Clubmosses are representatives of the Lycopodiophyta, plants that are very important in the fossil record and in the history of plant life but are not particularly diverse or common now. World-wide there are around 1000 species in the group. As is the case with many of the ferns the common names for clubmosses have been much more stable than the scientific names, several of which have been changed in the last thirty years. Several species are frequently encountered in the common understory forests of the Adirondacks of New York and in forests in New England. All members of the group that exist today are small plants, typically less than 10 cm in height. But in the past members of the group were much larger and formed forests. The group originated over 400 million years ago in the Paleozoic and the phylum is the oldest group of vascular plants that still has members today. Tree forms up to 35 m in height were common at the end of the Paleozoic, roughly 300 million years ago, and were important in forming deposits that are sources of coal and oil. All the tree forms disappeared at the end of the Paleozoic.
Taxonomy and Phylogeny
The clubmosses form a distinct group that is generally recognized at the phylum level (Lycopodiophyta). They are one the groups of ‘fern allies’, groups unified by having vascular tissue but lacking seeds. The other groups are the ferns, horsetails and wisk ferns (some people lump these three groups together into one phylum). Although ferns and clubmosses can be linked by what they do not have (seeds) this is not a good criterion for forming a group and for this reason, and many others, ferns and clubmosses are NOT thought to be phylogenetically close, so the ‘fern allies’ are not grouped together. The Lycopodiophyta includes three groups, clubmosses, spikemosses and quillworts.
As the name implies, clubmoss sporophytes (the spore producing form) look like mosses but they are generally bigger, reflecting the fact that they have vascular tissue, and they often have ‘clubs’ or strobili, structures where spores are produced. The plants have the typical plant structure of an elongating axis that bears flaps of tissue, ‘leaves’ that possess on a single strand of vascular tissue. Clubmoss leaves are called ‘microphylls’ to distinguish them from true leaves (‘megaphylls’) that have more extensive venation . On some clubmoss and spikemoss species the leaves are overlapping and resemble those of cedar, which gives some species a common name of ground cedar. Most species produce above and/or below ground stems that run horizontally and send up vertically oriented branches. The gamete producing plant is often small, often only a few mm in size, rarely over a cm in size, and has an amorphous structure that produce small egg-producing archegonia and sperm producing antheridia.

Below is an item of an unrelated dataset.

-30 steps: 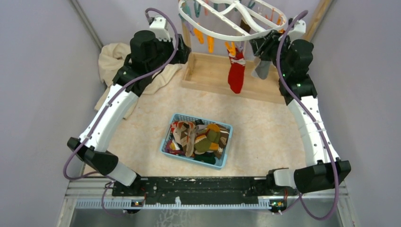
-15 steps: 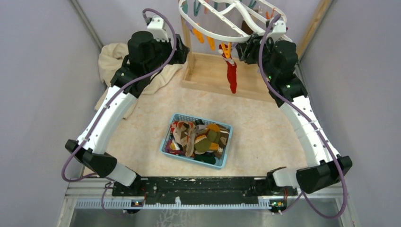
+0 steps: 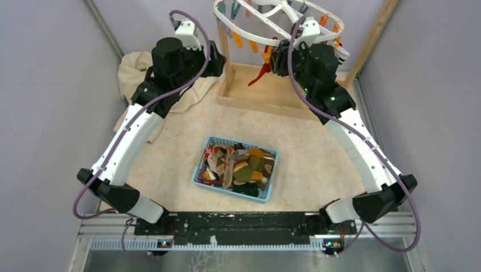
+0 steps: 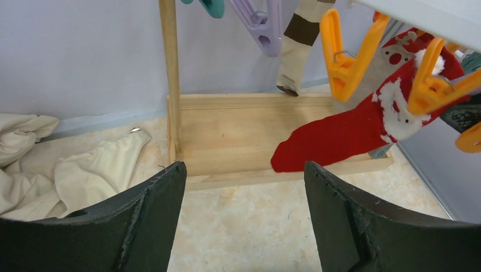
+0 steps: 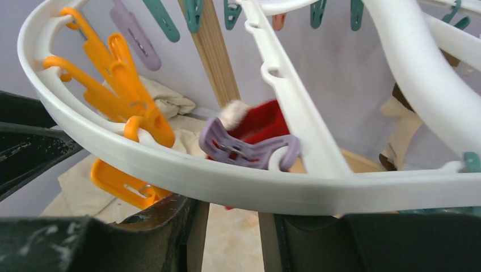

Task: Remove the socks clipped to the hanger
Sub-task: Adjust the hanger on the clothesline.

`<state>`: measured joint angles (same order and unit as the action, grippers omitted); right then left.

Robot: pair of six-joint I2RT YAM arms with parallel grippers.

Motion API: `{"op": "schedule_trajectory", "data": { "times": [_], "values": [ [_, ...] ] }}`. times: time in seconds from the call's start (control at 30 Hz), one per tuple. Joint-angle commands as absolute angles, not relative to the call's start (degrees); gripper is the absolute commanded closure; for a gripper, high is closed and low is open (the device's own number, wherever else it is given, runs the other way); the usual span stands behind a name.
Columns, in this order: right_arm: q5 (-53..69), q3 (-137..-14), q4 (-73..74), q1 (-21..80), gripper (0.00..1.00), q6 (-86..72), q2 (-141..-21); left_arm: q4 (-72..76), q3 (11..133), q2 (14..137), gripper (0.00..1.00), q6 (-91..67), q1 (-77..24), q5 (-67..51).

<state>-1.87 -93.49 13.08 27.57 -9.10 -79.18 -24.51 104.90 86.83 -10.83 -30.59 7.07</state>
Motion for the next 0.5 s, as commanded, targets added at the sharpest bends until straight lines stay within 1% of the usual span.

Like all plants, clubmosses exhibit alternation of generations. The group has a relatively large sporophyte and hard-to-find gametophyte that is small, uncommon and subterranean. The gametophyte depends upon an association with fungi to obtain carbohydrates. Gametophytes are bisexual and the flagellated sperm swims to the to the structures, the arechegonia, that produce eggs, . Other groups within the Lycopodiophyta (Selaginella = spikemosses, Isoetes = quillworts) are heterosporous and some members, both living and fossil, produce structures approaching seeds, having megaspores are retained on the sporophyte and also a female gametophyte that develops endosporically.
Matter and energy
The clubmoss sporophyte is a typical photoautotroph, using the energy of sunlight to synthesize carbohydrates from carbon dioxide and then using the carbohydrates as an energy source in cellular respiration and as building materials to synthesize a variety of biomolecules. The gametophyte is a heterotroph, a parasite on fungi (mycotroph), that obtains matter and energy from a fungus that it associates with.
Although clubmosses are common in northern hardwood forests, they are not particularly important. They are not obviously eaten by common herbivores, perhaps because of their chemistry, which contains alkaloids. Historically, the spores were used as an early form of photography ‘flash powder’ as they can ignite explosively. The spores were also used as a type of lubricating body powder.